A recent study shows that the likelihood of churn increases by 32% when TTR exceeds 48 hours, even if the problem is minor. The customer interprets the delay as a lack of interest.
2. Support is expensive: the faster you resolve, the more you save
Each ticket that remains open mobilizes:
- time,
- staff,
- tools,
- reminders,
- internal stress.
Reducing the TTR means reducing the operational burden.
3. TTR reveals operational maturity
A good TTR proves that:
- teams collaborate,
- the procedures are clear,
- skills are well distributed,
- internal tools communicate with each other.
The TTR is an organizational thermometer.
4/ Short TTR ≠ increased pressure: the mistake that some companies still make
Reducing TTR is not about putting constant pressure on teams or processing requests “as quickly as possible”. On the contrary.
Companies that excel on this indicator are those that:
- clarify roles,
- create bridges between services,
- reduce validation layers,
- automate what can be,
- leave room for decision-making to the teams,
- document intelligently.
In reality, a low TTR is not the result of a race. This is the result of a healthy organization.
5/ How companies reduce their TTR in 2025
The methods that work are not the ones we instinctively think of.
1. Empower support teams
The less back and forth there is, the quicker the problem is resolved. Successful companies give their agents the opportunity to:
- repay,
- replace,
- climb,
- diagnose,
- adapt the procedure.
Autonomy = shorter TTR.
2. Consolidate information in one place
TTR explodes when teams search. Looking for customer information, a technical note, a history, another ticket.
Companies with good TTR have only one system. A single space. A single source of truth.
3. Implement a “one-touch resolution”
The first contact can often resolve 60% of problems — provided you have:
- a good diagnosis,
- solid training,
- flexible scripts,
- the ability to quickly check certain data.

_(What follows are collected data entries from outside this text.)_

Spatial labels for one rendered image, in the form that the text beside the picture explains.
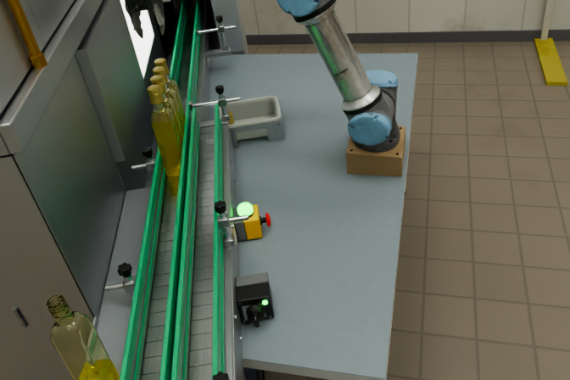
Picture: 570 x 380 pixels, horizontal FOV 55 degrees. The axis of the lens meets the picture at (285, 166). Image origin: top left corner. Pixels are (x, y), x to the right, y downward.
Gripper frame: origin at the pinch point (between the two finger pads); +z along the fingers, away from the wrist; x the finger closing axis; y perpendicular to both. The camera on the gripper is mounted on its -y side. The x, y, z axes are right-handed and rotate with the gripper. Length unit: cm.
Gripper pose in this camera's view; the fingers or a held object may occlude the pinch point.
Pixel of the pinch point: (151, 30)
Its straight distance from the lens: 165.8
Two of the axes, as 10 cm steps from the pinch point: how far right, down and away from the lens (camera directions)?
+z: 1.2, 8.0, 5.9
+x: 9.9, -1.6, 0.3
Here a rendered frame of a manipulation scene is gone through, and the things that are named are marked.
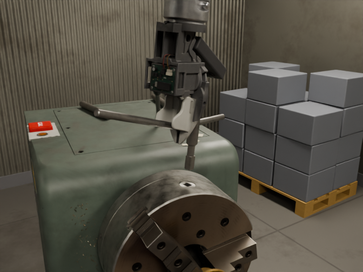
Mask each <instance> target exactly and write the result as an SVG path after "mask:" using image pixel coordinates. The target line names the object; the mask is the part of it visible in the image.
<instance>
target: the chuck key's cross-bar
mask: <svg viewBox="0 0 363 272"><path fill-rule="evenodd" d="M94 116H95V117H98V118H105V119H111V120H118V121H124V122H129V123H135V124H142V125H149V126H155V127H162V128H168V129H173V128H172V126H171V124H172V122H168V121H162V120H157V119H151V118H145V117H139V116H136V115H130V114H124V113H118V112H112V111H107V110H101V109H95V111H94ZM223 119H225V116H224V114H219V115H214V116H211V117H207V118H202V119H200V125H203V124H207V123H211V122H214V121H219V120H223Z"/></svg>
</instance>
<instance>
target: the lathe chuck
mask: <svg viewBox="0 0 363 272"><path fill-rule="evenodd" d="M184 181H187V182H192V183H194V184H195V187H190V188H188V187H182V186H180V185H179V184H180V183H181V182H184ZM147 209H148V211H147V212H146V213H147V214H148V216H149V217H151V218H152V219H153V220H154V221H155V222H157V223H158V224H159V225H160V226H161V227H162V228H163V229H164V230H165V231H166V232H168V233H169V234H170V235H171V236H172V237H173V238H174V239H175V240H176V241H178V242H179V243H180V244H181V245H182V246H183V247H184V246H188V247H187V248H186V250H187V251H188V252H189V254H190V255H191V256H192V258H193V259H194V260H195V261H196V263H197V264H198V265H199V267H200V268H204V265H203V264H202V262H201V261H200V258H199V254H198V247H197V245H200V246H202V247H204V248H205V249H209V248H211V247H214V246H216V245H218V244H221V243H223V242H225V241H228V240H230V239H232V238H234V237H237V236H239V235H242V234H244V233H247V232H249V231H251V230H253V227H252V224H251V221H250V219H249V217H248V215H247V214H246V212H245V211H244V210H243V208H242V207H241V206H240V205H239V204H237V203H236V202H235V201H234V200H233V199H231V198H230V197H229V196H228V195H227V194H225V193H224V192H223V191H222V190H221V189H219V188H218V187H217V186H216V185H214V184H213V183H211V182H209V181H207V180H205V179H202V178H199V177H196V176H188V175H180V176H172V177H168V178H164V179H161V180H158V181H155V182H153V183H151V184H149V185H147V186H145V187H143V188H142V189H140V190H139V191H137V192H136V193H134V195H132V196H131V197H130V198H129V199H128V200H126V201H125V202H124V204H123V205H122V206H121V207H120V208H119V209H118V211H117V212H116V214H115V215H114V216H113V218H112V220H111V221H110V223H109V225H108V227H107V230H106V232H105V235H104V238H103V243H102V251H101V259H102V267H103V271H104V272H170V270H169V269H167V268H166V266H165V264H164V263H163V261H162V260H161V259H159V258H158V257H157V256H156V255H155V254H153V253H152V252H151V251H149V250H148V249H147V247H146V245H145V244H144V242H143V240H142V239H141V237H140V236H139V235H138V234H137V233H136V232H135V231H134V230H133V229H132V228H131V227H130V226H131V225H130V224H131V223H132V222H133V221H134V220H135V219H136V218H137V217H138V216H139V215H140V214H141V213H142V212H143V211H144V210H147ZM129 227H130V228H129Z"/></svg>
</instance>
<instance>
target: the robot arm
mask: <svg viewBox="0 0 363 272"><path fill-rule="evenodd" d="M209 9H210V0H164V12H163V17H164V18H165V19H166V21H164V22H157V25H156V39H155V46H154V58H146V69H145V83H144V89H150V91H153V92H158V93H162V94H164V96H165V103H164V107H163V108H162V109H161V110H160V111H159V112H157V114H156V117H155V119H157V120H162V121H168V122H172V124H171V126H172V128H173V129H170V132H171V135H172V137H173V140H174V142H175V143H178V144H182V143H183V142H184V141H185V140H186V139H187V138H188V136H189V135H190V134H191V132H192V131H193V129H194V127H195V126H196V124H197V122H198V120H199V119H200V117H201V115H202V113H203V111H204V109H205V107H206V105H207V101H208V96H209V92H208V87H209V82H207V77H208V78H216V79H223V77H224V75H225V73H226V67H225V66H224V65H223V64H222V62H221V61H220V60H219V59H218V57H217V56H216V55H215V54H214V52H213V51H212V50H211V49H210V47H209V46H208V45H207V44H206V43H205V41H204V40H203V39H202V38H201V37H198V36H196V32H202V33H206V25H204V23H207V22H208V18H209ZM149 66H151V79H150V82H147V77H148V69H149ZM190 95H191V97H189V96H190ZM183 97H184V98H183Z"/></svg>
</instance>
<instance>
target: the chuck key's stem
mask: <svg viewBox="0 0 363 272"><path fill-rule="evenodd" d="M199 125H200V119H199V120H198V122H197V124H196V126H195V127H194V129H193V131H192V132H191V134H190V135H189V136H188V138H187V139H186V143H187V144H188V148H187V155H186V158H185V169H186V170H189V171H190V170H193V169H194V161H195V155H194V150H195V145H197V144H198V134H199Z"/></svg>
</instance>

A customer whose problem is resolved in the first exchange often becomes an ambassador.
4. Communicate, even when the solution has not yet been found
An informed customer is a reassured customer. A customer who waits without news is a frustrated customer. Some companies have reduced their perceived TTR by 20-30% simply by sending a clear, human message every 12-24 hours.
6/ The perceived TTR: the invisible indicator that changes everything
There are two TTRs:
- the real TTR, measured by the tools,
- the perceived TTR, felt by the customer.
And often the two are completely different.
An issue resolved in two days but accompanied by regular follow-up may seem faster than an issue resolved in 24 hours but surrounded by silence.
TTR is not just a data: it is also a feeling.
7/ What awaits companies in 2025: towards a predictive TTR
The new generation of tools already makes it possible to:
- predict the time a ticket will take to be resolved,
- alert those responsible of the risks of excess,
- automate referral to the right skills,
- analyze the causes of repeated blockages.
Soon, TTR will no longer just be measured: it will be anticipated.
8/ TTR, a simple measure, an immense impact
TTR is not just another KPI. This is the most honest way to measure the quality of a service. A problem solved quickly is:
- a customer who breathes,
- a team that works better,
- a company that inspires confidence.
Entrepreneurs who want to build sustainable growth in 2025 have every interest in following this indicator closely. Because ultimately, customer satisfaction is based on a simple promise: when a customer has a problem, all that matters is how quickly we free them from that problem.